- _WHAT TO WORK ON_
Copy, word for word, the lines of the entries below between the one with "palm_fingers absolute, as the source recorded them" and the one with "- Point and", inclusive, and leave out everything else.
────────────────────
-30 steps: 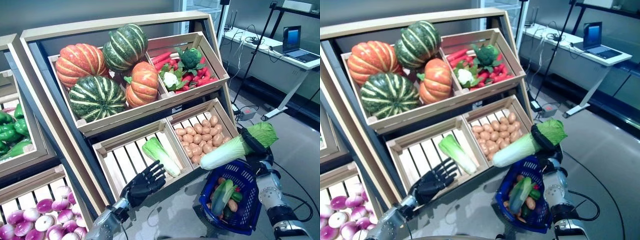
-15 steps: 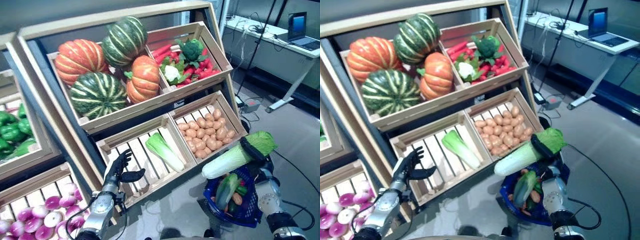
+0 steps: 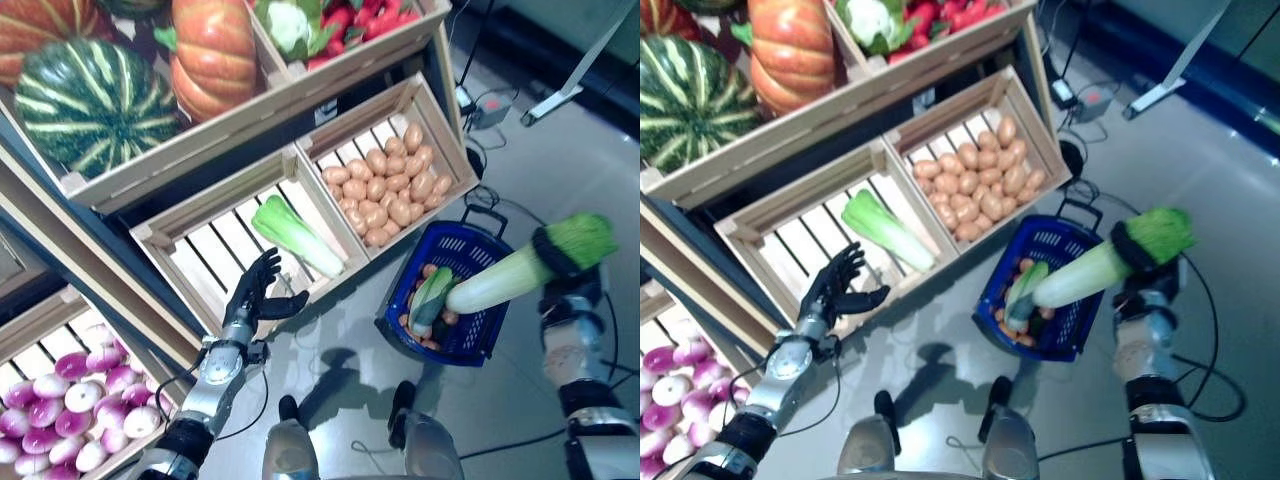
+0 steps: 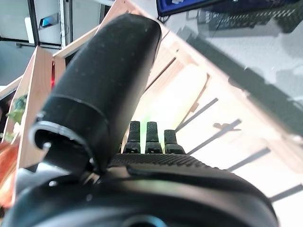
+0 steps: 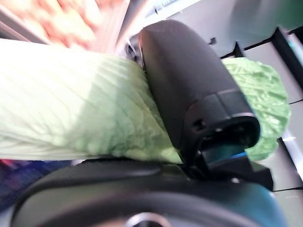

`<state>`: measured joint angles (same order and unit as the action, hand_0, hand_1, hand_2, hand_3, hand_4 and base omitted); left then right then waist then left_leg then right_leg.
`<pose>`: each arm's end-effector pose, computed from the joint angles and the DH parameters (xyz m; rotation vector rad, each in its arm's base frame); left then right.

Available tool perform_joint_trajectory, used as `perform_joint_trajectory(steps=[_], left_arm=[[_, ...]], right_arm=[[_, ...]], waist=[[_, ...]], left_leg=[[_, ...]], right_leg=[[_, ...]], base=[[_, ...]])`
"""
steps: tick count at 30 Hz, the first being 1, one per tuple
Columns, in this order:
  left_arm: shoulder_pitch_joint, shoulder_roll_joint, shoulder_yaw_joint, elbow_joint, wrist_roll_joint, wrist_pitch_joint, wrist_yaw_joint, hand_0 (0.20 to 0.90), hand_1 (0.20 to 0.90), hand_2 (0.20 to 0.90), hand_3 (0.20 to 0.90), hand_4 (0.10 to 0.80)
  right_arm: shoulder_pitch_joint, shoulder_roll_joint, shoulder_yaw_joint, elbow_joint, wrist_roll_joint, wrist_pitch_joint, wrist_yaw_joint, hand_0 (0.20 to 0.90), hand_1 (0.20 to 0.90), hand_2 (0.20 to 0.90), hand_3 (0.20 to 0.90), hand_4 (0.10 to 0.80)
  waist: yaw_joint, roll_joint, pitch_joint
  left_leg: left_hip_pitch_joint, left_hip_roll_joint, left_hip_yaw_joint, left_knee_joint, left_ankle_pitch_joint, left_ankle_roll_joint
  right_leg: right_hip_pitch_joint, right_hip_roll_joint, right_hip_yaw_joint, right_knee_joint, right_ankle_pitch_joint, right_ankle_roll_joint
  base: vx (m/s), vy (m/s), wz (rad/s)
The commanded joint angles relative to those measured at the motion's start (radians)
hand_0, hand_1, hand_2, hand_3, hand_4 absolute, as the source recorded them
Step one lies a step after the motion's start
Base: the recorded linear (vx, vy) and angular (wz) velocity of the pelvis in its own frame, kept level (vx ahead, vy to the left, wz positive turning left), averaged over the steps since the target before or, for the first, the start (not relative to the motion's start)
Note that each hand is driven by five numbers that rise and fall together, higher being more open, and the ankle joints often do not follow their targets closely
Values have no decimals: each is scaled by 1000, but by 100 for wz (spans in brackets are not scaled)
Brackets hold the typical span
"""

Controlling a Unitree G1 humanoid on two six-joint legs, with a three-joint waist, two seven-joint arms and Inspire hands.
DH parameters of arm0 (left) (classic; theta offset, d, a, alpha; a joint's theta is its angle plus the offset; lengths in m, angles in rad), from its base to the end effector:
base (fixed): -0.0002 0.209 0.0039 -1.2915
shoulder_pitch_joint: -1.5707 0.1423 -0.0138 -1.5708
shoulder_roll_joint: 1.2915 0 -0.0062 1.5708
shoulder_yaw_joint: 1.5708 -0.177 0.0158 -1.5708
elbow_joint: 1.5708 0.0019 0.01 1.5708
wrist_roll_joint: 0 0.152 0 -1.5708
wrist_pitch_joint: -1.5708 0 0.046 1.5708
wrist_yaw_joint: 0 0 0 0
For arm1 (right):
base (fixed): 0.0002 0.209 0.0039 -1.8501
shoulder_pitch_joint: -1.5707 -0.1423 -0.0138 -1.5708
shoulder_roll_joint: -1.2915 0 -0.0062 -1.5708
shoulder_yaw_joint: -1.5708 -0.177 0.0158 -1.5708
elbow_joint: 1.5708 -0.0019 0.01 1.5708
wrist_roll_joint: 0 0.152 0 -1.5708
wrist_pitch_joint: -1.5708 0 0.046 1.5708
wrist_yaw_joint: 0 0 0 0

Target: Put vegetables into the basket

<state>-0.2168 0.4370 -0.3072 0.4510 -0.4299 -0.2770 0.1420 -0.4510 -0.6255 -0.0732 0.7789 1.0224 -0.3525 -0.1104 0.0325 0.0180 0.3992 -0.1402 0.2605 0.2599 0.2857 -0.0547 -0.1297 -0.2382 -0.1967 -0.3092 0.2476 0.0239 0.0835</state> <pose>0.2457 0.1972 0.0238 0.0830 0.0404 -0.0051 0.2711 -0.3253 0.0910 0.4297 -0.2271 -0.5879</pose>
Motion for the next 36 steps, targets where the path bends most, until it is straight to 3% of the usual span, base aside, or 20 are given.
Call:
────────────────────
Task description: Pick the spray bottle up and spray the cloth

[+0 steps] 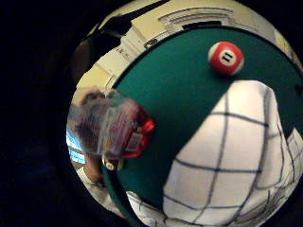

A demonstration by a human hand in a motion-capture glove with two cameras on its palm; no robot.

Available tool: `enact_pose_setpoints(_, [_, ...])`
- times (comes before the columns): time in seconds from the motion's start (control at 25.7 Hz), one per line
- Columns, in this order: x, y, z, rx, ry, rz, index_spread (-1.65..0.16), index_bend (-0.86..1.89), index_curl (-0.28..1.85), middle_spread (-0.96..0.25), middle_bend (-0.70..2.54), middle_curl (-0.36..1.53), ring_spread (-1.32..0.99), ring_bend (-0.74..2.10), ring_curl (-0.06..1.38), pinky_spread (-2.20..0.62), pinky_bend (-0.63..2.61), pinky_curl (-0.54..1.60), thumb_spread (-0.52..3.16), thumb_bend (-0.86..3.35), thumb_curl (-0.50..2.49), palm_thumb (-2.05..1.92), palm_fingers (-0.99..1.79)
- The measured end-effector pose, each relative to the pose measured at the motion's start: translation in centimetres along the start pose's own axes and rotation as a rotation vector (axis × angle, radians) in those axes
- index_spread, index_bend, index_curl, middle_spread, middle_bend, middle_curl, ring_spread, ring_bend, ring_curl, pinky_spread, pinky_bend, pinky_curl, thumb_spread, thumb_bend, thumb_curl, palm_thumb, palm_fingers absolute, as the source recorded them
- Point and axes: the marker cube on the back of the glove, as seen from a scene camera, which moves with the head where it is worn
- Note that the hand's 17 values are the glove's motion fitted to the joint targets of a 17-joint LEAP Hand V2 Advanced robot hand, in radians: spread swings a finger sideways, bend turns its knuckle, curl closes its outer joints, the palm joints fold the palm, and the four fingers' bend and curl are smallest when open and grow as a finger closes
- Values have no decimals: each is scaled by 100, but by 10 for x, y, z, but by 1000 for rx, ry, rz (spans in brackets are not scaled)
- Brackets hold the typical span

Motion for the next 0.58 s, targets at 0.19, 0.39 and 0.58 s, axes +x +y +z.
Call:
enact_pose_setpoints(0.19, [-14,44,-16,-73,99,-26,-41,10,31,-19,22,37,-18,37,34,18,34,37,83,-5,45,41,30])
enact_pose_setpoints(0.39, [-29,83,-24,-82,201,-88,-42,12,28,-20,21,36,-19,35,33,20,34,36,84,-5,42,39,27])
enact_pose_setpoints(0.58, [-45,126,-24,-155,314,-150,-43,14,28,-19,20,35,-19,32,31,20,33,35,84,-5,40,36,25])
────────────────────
- _RESULT FOR THIS TASK_
- index_spread, index_bend, index_curl, middle_spread, middle_bend, middle_curl, ring_spread, ring_bend, ring_curl, pinky_spread, pinky_bend, pinky_curl, thumb_spread, thumb_bend, thumb_curl, palm_thumb, palm_fingers absolute, as the source recorded them
- Point and axes: the marker cube on the back of the glove, as seen from a scene camera, which moves with the head where it is worn

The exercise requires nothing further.